▶ PROBLEM DETAILS
Starting at the line below that contains "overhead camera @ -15" and ending at the line that contains "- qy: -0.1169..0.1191", retype each line exactly as it stands, but omit the pictures.

*** Opening of DATA TO USE ***

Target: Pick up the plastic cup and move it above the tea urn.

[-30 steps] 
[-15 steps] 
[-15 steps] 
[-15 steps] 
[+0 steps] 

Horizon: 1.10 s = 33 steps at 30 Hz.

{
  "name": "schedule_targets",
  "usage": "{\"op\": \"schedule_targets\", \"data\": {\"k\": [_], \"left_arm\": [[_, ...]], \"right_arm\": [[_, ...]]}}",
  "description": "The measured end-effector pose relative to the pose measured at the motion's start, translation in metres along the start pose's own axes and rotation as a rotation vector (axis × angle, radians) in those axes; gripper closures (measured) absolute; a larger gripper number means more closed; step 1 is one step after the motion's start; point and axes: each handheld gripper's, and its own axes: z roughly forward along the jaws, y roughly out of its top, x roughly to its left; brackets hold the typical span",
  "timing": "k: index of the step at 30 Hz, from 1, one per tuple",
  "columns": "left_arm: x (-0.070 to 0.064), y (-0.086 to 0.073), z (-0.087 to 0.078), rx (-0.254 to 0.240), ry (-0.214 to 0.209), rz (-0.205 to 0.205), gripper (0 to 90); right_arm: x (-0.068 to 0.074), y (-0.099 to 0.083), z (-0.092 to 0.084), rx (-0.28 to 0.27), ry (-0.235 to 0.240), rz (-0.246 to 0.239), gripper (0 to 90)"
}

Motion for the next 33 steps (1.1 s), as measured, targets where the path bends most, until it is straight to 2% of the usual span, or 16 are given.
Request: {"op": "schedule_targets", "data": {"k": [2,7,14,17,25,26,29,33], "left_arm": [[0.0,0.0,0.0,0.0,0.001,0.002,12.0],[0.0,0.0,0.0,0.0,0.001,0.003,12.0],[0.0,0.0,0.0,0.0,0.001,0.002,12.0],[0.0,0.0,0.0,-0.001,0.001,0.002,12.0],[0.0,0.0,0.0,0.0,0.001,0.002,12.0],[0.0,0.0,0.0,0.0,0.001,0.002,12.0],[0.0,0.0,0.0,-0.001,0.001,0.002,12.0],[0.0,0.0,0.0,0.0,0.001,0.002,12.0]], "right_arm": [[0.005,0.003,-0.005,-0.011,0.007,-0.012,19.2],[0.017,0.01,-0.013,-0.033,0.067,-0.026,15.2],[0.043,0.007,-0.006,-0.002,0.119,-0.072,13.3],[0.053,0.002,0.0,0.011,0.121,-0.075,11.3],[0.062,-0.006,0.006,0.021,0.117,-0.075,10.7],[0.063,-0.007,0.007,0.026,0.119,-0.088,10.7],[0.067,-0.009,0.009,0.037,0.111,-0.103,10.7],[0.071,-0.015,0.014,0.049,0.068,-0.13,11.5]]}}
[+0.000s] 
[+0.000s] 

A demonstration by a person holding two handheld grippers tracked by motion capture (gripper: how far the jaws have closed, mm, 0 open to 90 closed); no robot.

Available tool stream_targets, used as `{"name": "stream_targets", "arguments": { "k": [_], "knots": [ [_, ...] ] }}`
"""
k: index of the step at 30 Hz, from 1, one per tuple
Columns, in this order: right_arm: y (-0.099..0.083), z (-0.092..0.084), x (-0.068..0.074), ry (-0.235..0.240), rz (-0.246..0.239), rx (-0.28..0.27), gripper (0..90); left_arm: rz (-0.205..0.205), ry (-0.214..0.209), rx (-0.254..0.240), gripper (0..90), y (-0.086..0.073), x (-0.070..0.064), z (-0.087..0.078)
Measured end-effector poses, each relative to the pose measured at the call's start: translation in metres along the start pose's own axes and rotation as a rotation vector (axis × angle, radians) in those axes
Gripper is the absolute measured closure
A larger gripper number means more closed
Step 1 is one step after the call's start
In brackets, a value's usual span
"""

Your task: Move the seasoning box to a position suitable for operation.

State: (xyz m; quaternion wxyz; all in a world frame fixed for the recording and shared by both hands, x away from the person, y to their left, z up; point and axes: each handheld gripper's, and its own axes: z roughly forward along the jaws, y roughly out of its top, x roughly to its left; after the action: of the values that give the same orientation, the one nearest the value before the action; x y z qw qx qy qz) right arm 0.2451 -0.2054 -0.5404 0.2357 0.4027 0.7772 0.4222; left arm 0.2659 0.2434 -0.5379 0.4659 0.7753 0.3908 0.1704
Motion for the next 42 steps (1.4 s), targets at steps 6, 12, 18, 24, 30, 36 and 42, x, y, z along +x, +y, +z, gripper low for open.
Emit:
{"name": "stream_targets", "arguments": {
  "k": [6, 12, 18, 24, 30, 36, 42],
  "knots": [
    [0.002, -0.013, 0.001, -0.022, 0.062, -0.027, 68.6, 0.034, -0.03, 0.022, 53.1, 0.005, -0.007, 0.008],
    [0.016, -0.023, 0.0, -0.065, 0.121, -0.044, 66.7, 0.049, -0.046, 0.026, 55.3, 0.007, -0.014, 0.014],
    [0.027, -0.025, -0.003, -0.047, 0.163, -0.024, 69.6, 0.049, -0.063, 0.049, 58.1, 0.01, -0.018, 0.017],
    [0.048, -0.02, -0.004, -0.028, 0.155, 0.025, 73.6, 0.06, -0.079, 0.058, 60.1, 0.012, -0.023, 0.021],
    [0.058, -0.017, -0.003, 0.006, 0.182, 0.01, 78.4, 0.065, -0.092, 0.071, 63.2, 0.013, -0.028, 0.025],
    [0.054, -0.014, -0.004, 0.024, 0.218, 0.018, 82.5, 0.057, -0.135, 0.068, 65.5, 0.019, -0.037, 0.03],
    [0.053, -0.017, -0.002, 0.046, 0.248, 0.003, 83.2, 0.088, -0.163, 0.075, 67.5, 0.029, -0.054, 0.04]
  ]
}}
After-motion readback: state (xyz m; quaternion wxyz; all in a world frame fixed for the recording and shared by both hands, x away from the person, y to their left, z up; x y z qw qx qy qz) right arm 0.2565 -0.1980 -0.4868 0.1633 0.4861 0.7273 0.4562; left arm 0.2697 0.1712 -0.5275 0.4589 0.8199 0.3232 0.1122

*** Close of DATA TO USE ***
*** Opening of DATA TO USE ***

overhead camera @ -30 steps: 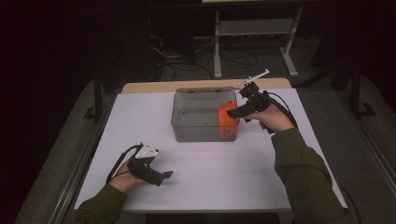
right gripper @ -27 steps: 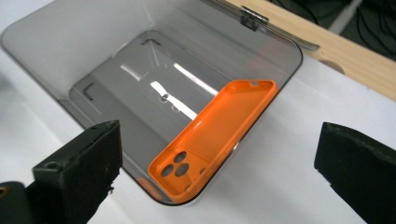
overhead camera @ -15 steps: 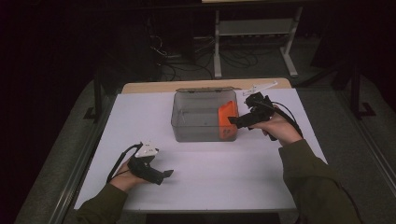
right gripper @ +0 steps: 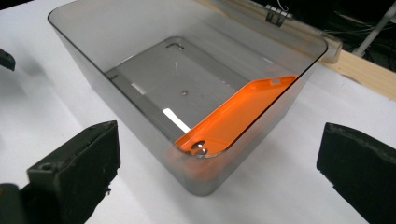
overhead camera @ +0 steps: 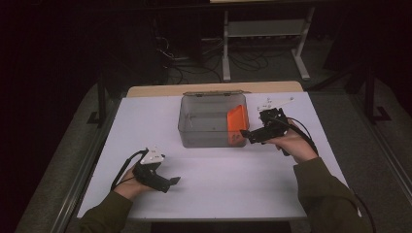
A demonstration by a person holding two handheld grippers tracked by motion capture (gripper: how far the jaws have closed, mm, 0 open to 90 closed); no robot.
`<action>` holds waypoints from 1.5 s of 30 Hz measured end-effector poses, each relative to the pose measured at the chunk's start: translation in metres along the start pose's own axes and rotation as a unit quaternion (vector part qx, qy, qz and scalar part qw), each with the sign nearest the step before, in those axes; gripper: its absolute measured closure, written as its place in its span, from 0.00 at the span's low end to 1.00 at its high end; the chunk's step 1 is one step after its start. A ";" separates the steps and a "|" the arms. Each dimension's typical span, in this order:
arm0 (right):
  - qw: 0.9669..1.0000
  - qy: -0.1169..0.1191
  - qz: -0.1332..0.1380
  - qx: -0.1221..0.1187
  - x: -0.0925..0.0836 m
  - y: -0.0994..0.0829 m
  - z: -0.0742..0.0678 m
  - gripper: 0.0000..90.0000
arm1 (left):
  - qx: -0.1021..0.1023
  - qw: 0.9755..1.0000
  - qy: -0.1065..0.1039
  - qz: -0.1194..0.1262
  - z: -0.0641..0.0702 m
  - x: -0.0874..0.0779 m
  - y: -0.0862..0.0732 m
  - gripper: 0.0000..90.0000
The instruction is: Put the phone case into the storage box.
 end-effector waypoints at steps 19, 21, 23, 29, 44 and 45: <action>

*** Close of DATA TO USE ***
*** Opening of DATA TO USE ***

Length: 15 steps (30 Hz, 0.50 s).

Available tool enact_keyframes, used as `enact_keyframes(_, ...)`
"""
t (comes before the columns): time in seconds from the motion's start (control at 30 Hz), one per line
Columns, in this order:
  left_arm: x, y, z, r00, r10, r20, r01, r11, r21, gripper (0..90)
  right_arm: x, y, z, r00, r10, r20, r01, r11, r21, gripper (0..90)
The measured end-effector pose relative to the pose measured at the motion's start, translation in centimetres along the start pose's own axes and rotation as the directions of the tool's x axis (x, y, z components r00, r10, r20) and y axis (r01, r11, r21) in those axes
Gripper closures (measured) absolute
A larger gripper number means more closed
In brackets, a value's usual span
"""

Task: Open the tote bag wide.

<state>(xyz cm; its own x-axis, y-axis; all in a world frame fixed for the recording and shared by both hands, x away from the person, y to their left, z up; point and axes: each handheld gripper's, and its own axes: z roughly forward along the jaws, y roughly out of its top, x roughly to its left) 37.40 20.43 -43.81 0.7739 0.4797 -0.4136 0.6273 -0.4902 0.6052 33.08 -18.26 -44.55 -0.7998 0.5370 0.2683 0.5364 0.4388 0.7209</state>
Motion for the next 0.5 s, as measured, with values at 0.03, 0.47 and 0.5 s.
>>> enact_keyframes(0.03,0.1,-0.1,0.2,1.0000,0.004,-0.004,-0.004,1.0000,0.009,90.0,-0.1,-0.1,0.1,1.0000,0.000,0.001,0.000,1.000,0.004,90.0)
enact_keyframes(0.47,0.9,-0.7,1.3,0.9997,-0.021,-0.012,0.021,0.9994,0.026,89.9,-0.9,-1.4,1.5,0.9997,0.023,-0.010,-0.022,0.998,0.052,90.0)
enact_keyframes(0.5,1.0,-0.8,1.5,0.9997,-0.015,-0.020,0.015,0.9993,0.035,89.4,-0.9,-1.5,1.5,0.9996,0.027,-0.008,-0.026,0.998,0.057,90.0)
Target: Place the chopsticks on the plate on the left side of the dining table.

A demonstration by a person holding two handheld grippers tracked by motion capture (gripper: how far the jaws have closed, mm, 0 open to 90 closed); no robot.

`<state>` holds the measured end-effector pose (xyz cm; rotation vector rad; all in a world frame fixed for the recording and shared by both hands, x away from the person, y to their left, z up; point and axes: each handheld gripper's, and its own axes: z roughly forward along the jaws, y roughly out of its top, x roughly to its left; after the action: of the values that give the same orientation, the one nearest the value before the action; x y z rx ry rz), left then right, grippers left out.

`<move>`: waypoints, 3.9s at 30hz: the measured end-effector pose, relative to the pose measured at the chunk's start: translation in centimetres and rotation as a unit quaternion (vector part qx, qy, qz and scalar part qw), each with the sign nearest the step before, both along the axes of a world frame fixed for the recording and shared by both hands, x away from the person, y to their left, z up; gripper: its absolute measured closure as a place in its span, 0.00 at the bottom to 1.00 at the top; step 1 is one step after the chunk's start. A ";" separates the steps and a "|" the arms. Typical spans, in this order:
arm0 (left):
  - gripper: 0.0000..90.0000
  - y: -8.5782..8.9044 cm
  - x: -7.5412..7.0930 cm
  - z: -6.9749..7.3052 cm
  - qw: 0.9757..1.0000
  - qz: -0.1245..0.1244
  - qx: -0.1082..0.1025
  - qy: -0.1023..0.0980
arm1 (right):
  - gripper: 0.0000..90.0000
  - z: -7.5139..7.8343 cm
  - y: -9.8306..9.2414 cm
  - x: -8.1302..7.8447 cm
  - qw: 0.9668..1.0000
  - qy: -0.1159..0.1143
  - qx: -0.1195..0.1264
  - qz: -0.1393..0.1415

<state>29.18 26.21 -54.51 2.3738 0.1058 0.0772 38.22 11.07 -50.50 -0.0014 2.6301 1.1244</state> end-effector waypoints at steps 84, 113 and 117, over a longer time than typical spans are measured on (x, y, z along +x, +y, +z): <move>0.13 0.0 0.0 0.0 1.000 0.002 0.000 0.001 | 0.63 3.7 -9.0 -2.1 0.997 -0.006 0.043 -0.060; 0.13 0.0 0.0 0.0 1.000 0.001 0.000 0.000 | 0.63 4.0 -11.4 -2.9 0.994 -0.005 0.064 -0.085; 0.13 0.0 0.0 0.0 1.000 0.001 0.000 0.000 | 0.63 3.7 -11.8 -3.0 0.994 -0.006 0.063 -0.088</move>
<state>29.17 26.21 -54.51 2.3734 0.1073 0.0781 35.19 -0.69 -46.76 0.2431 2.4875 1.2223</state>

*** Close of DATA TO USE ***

▶ ANSWER BELOW
overhead camera @ -15 steps: 
right gripper @ +0 steps: 
overhead camera @ +0 steps: 
A demonstration by a person holding two handheld grippers tracked by motion capture (gripper: how far the jaws have closed, mm, 0 open to 90 closed); no robot.
`<action>` holds waypoints from 1.5 s of 30 Hz measured end-effector poses, each relative to the pose measured at the chunk's start: translation in metres along the start pose's own axes and rotation as a unit quaternion (vector part qx, qy, qz and scalar part qw), each with the sign nearest the step before, in those axes; gripper: its absolute measured closure, written as its place in its span, from 0.00 at the span's low end to 1.00 at its high end; the chunk's step 1 is one step after its start. A ";" separates the steps and a "|" the arms. Each dimension's typical span, in this order:
arm0 (right):
  - qw: 0.9669..1.0000
  - qy: -0.1169..0.1191

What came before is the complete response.